To prevent any driver/car combination from dominating the class and ensuring tight competition, the R.E.W.A.R.D.S. System is implemented. Introduced in 1995, R.E.W.A.R.D.S. is the acronym for ‘Rewarding of Equalizing Weight Assigned to Reduce Driver Sensitivity.' This weight equalization rule adds or removes ballast from a car based on the finishing position of a driver. The maximum amount of weight that can be removed from a vehicle is 100-pounds. And, no more than 200-pounds can be added to a GT class car and 150-pounds to a Touring Car.

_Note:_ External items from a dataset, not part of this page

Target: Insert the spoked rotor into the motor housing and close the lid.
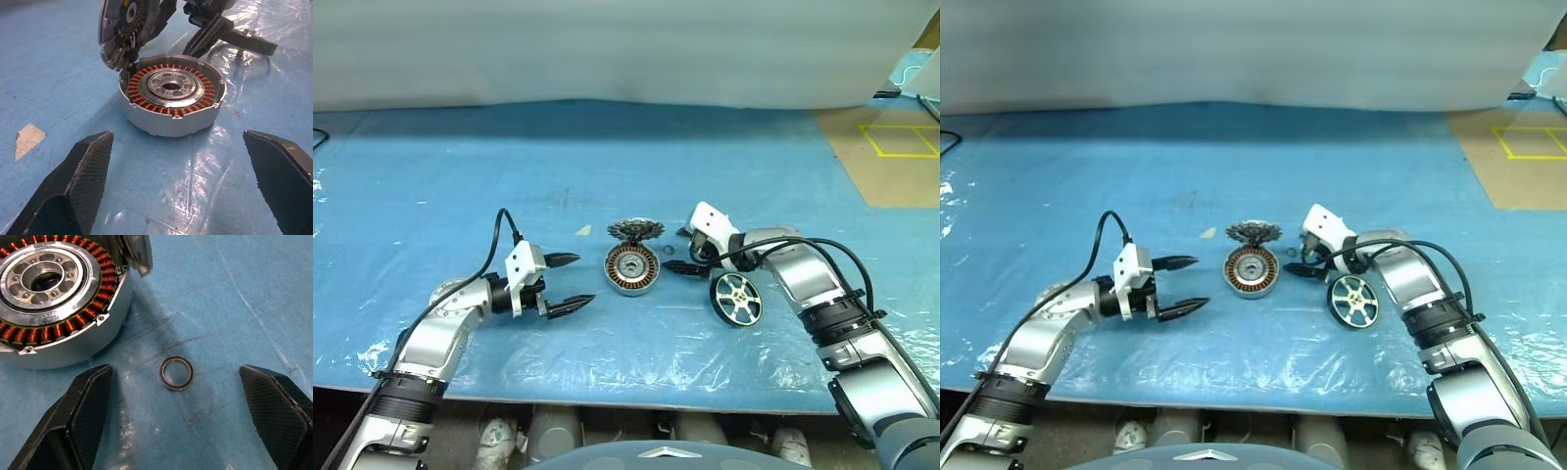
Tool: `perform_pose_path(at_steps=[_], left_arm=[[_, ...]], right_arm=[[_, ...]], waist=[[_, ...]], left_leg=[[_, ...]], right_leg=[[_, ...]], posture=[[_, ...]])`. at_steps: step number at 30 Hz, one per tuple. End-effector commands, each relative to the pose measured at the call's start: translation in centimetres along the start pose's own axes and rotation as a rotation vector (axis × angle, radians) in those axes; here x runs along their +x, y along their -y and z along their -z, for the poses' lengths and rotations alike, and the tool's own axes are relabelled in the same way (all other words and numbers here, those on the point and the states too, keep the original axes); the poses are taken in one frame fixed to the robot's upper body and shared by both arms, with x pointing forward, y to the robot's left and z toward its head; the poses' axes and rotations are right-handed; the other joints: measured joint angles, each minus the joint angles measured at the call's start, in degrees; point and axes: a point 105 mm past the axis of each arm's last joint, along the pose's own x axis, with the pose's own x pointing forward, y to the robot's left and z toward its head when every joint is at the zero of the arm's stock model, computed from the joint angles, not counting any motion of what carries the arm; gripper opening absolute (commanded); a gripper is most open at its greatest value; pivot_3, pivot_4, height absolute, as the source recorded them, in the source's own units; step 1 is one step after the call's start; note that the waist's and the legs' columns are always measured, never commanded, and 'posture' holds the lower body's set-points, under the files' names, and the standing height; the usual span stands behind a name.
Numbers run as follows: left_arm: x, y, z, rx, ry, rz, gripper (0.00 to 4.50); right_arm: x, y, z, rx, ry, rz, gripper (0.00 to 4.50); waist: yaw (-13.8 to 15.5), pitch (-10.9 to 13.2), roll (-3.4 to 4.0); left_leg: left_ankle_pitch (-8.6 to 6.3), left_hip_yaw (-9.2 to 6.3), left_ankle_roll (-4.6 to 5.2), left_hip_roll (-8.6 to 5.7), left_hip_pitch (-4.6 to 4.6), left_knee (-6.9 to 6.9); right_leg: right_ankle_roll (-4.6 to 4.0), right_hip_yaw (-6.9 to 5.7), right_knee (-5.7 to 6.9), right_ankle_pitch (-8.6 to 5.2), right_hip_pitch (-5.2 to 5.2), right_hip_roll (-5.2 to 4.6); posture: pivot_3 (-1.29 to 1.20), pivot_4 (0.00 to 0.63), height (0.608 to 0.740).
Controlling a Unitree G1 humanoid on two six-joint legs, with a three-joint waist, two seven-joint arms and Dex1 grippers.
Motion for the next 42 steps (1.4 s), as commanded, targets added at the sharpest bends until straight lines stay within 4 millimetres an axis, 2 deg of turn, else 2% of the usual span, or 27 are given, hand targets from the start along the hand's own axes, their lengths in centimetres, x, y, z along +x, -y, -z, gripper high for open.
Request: perform_pose_path(at_steps=[1, 8, 17, 22, 29, 36, 42], left_arm=[[-0.3, 0.0, -1.1, 0.023, 0.030, -0.013, 4.50], [0.1, 0.1, -1.3, 0.023, 0.038, -0.004, 4.50], [0.3, -0.4, -1.8, 0.039, 0.045, -0.008, 4.50], [0.4, 0.2, -1.6, 0.029, 0.044, 0.008, 4.50], [0.2, 0.0, -1.6, 0.037, 0.032, -0.001, 4.50], [0.4, 0.0, -1.6, 0.045, 0.034, -0.002, 4.50], [0.4, -0.1, -1.5, 0.048, 0.035, -0.015, 4.50]], right_arm=[[-1.1, 0.2, -0.8, -0.031, 0.041, 0.005, 4.34], [-1.6, 0.3, -0.3, -0.013, 0.038, 0.010, 4.34], [-1.7, 0.3, 0.5, -0.074, -0.004, 0.008, 4.34], [-1.6, -0.2, 0.8, -0.118, -0.021, -0.002, 4.34], [-0.8, 0.1, 1.5, -0.140, -0.047, 0.023, 4.34], [0.7, 1.2, 1.1, -0.151, -0.044, 0.058, 4.34], [1.2, 1.2, 1.3, -0.195, -0.067, 0.053, 4.34]], waist=[[0.01, 0.00, 0.00], [-0.07, 0.00, 0.00], [-0.01, 0.00, 0.00], [-0.02, 0.00, 0.00], [-0.06, 0.00, 0.00], [-0.20, 0.00, 0.00], [-0.17, 0.00, 0.00]], left_leg=[[0.00, 0.00, 0.00, 0.00, 0.00, 0.00], [-0.01, -0.01, 0.01, 0.00, 0.00, 0.00], [-0.01, -0.01, 0.01, 0.00, 0.00, 0.00], [-0.02, -0.01, 0.03, 0.00, 0.00, 0.01], [-0.09, -0.01, 0.15, 0.00, 0.00, 0.01], [-0.09, 0.00, 0.16, 0.00, 0.07, 0.07], [-0.09, 0.00, 0.16, 0.00, 0.07, 0.09]], right_leg=[[0.00, 0.00, 0.00, 0.00, 0.00, 0.00], [0.00, 0.00, 0.00, 0.00, 0.00, 0.00], [0.00, 0.00, 0.00, 0.00, 0.00, 0.00], [0.00, -0.01, 0.01, 0.00, 0.00, 0.00], [0.00, 0.00, 0.01, 0.00, 0.00, 0.00], [-0.01, 0.01, 0.13, 0.00, 0.01, 0.00], [-0.01, 0.02, 0.14, 0.00, 0.02, 0.00]], posture=[[0.00, 0.150, 0.740], [0.00, 0.150, 0.740], [0.00, 0.150, 0.740], [0.00, 0.150, 0.740], [0.00, 0.150, 0.740], [0.00, 0.150, 0.740], [0.00, 0.150, 0.740]])
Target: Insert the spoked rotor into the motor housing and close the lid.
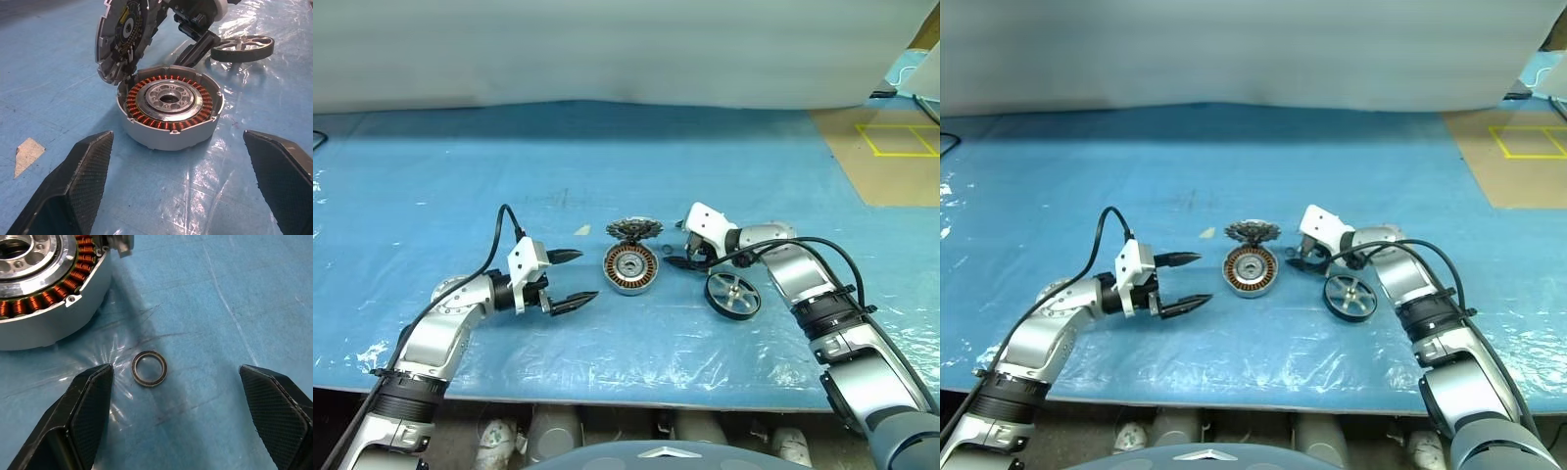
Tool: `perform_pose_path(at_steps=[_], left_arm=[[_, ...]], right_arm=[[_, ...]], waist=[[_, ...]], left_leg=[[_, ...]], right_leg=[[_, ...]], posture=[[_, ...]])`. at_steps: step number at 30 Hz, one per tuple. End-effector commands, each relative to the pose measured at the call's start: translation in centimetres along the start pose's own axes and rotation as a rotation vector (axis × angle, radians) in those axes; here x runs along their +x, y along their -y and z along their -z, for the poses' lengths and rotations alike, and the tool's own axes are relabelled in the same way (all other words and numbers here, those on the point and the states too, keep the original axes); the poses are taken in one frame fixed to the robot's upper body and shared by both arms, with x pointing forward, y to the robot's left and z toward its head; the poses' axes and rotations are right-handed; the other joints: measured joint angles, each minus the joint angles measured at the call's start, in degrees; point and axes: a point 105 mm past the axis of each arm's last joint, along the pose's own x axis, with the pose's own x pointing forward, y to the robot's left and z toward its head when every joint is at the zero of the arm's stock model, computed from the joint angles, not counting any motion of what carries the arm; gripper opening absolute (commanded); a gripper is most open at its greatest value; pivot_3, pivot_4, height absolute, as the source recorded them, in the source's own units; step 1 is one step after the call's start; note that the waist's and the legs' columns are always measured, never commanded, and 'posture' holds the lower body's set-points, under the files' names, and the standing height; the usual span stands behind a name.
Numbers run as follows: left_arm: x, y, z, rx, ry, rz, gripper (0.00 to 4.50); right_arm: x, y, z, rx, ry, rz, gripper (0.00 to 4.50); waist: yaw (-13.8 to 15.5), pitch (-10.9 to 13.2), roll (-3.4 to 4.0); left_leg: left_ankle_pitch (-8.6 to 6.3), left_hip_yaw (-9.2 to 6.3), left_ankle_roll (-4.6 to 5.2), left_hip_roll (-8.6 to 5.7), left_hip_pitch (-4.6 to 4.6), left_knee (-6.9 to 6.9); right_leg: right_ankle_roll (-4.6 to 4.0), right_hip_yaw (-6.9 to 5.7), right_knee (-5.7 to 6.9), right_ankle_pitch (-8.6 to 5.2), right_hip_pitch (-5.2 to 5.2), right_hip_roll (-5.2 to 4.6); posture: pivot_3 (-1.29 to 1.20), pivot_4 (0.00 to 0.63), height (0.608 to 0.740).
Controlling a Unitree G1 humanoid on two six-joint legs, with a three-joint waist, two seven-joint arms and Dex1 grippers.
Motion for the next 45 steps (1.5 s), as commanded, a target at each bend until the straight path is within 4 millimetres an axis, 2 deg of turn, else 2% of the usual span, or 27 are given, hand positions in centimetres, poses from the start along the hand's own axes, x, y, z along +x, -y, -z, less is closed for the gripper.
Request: perform_pose_path(at_steps=[1, 12, 15, 17, 24, 32, 40, 45], left_arm=[[0.0, -0.1, -0.9, 0.038, 0.029, -0.008, 4.50], [0.1, 0.1, -0.4, 0.034, 0.031, -0.011, 4.50], [0.2, 0.0, -0.5, 0.037, 0.030, -0.007, 4.50], [0.2, 0.0, -0.5, 0.039, 0.029, -0.006, 4.50], [0.2, -0.1, -0.5, 0.038, 0.028, -0.001, 4.50], [0.3, 0.0, -0.6, 0.038, 0.032, 0.006, 4.50], [0.3, 0.0, -0.7, 0.039, 0.034, 0.006, 4.50], [0.2, 0.0, -0.8, 0.041, 0.032, 0.009, 4.50]], right_arm=[[0.2, -0.3, 0.8, -0.029, -0.038, -0.010, 4.34], [0.2, -0.6, 1.6, -0.006, -0.066, -0.026, 4.34], [0.3, -0.7, 1.9, 0.002, -0.082, -0.031, 3.76], [0.2, -0.8, 2.1, 0.016, -0.088, -0.039, 3.16], [-0.3, -0.8, 2.4, 0.037, -0.099, -0.046, 0.67], [-0.7, -0.6, 2.1, 0.038, -0.098, -0.046, 0.60], [-2.7, -0.9, -0.6, 0.069, 0.032, -0.047, 0.60], [-4.4, -2.1, -2.5, 0.117, 0.109, -0.100, 0.60]], waist=[[0.01, 0.00, 0.00], [0.11, 0.00, 0.00], [0.10, 0.00, 0.00], [0.09, 0.00, 0.00], [0.16, 0.00, 0.00], [0.20, 0.00, 0.00], [0.23, 0.00, 0.00], [0.14, 0.02, 0.02]], left_leg=[[0.00, 0.00, 0.00, 0.00, 0.00, 0.00], [0.00, 0.00, 0.00, 0.00, 0.00, 0.00], [0.00, 0.00, 0.00, 0.00, 0.01, 0.00], [0.00, 0.00, 0.01, 0.00, 0.08, 0.00], [-0.01, -0.01, 0.01, -0.02, 0.18, 0.01], [-0.01, 0.00, 0.01, -0.02, 0.17, -0.03], [-0.01, -0.01, 0.01, -0.01, 0.01, -0.12], [-0.01, -0.01, 0.01, 0.00, -0.12, -0.19]], right_leg=[[0.00, -0.01, 0.00, 0.00, 0.00, 0.00], [0.00, 0.00, 0.00, 0.00, 0.01, 0.00], [0.00, 0.00, 0.00, 0.00, 0.02, 0.00], [0.00, 0.00, 0.00, 0.00, 0.07, 0.00], [0.01, 0.04, 0.00, -0.01, 0.18, -0.02], [0.01, 0.03, -0.04, -0.01, 0.18, -0.01], [0.01, 0.00, -0.20, -0.01, 0.07, 0.00], [0.01, -0.03, -0.29, -0.01, -0.04, 0.01]], posture=[[0.00, 0.150, 0.740], [0.00, 0.150, 0.740], [0.00, 0.150, 0.740], [0.00, 0.150, 0.740], [0.00, 0.150, 0.740], [0.00, 0.150, 0.740], [0.00, 0.150, 0.740], [0.00, 0.150, 0.740]])
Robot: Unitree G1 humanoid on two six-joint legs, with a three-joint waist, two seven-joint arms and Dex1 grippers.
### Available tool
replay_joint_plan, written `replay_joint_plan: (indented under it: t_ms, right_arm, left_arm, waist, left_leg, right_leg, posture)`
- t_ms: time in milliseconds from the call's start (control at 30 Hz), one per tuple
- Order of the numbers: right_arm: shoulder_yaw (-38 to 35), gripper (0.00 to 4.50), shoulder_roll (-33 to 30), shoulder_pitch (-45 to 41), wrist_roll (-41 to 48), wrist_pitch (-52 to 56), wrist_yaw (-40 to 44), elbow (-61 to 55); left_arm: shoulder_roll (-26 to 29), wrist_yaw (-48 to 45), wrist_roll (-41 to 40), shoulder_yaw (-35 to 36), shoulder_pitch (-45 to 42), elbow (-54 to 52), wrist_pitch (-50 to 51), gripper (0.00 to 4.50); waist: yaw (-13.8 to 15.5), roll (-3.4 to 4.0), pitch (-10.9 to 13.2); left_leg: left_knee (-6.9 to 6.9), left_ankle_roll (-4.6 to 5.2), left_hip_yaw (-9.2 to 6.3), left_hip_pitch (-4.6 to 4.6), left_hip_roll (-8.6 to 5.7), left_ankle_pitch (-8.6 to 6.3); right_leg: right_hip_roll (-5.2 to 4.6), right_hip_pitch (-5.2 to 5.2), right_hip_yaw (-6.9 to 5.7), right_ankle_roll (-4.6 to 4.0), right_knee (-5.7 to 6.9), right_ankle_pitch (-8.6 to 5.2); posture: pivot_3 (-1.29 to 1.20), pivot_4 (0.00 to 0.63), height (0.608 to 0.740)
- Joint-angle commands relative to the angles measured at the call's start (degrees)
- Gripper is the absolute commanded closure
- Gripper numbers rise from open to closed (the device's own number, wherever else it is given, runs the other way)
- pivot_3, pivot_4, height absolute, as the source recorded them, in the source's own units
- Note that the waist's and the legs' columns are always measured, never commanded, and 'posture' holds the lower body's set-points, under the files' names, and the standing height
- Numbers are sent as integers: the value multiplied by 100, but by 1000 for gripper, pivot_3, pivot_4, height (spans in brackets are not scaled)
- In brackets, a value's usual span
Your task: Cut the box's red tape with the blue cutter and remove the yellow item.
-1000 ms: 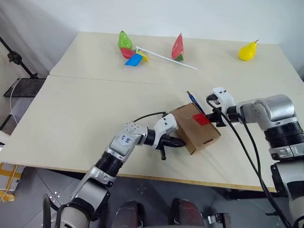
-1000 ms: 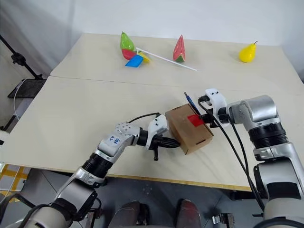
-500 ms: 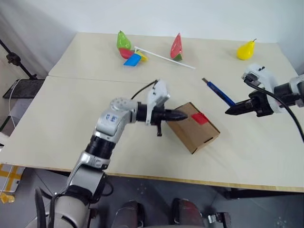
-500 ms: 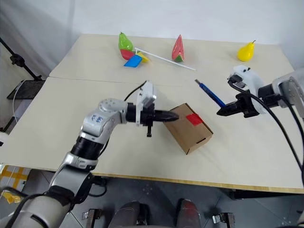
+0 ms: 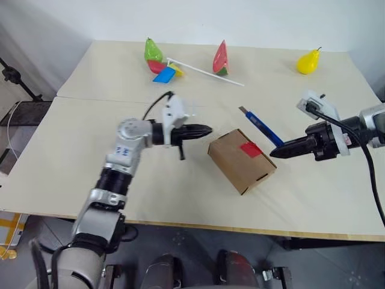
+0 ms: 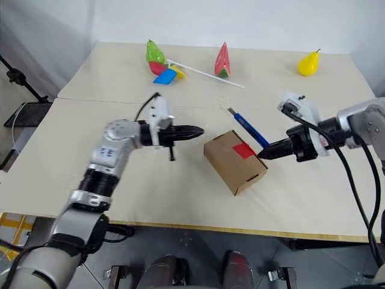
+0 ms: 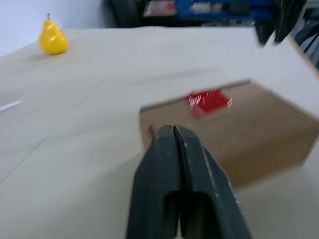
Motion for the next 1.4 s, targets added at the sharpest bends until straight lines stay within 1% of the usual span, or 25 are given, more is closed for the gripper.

There were eleven-race weekends during the 2006 season – ten-races for the two classes. The Touring cars did not compete at Long Beach and the GT class was not invited to the Denver event. The opening round is in March at Sebring International Raceway, followed by a second event in Florida at Saint Petersburg. The GT category has a race at Long Beach in April and rejoins the Touring Car division for a race weekend at the Mid-Ohio Sports Car Course. In July, the championship takes a trip to the West Coast for an event Infineon Raceway. Competitors stay in the West for races at the new Miller Motorsports Park in Utah. Teams return to the East for events at Road America and Mosport International Raceway. Next, the Touring Cars make a stop at Denver, Colorado. The penultimate round is held at Road Atlanta and the series finale takes place at Mazda Raceway Laguna Seca.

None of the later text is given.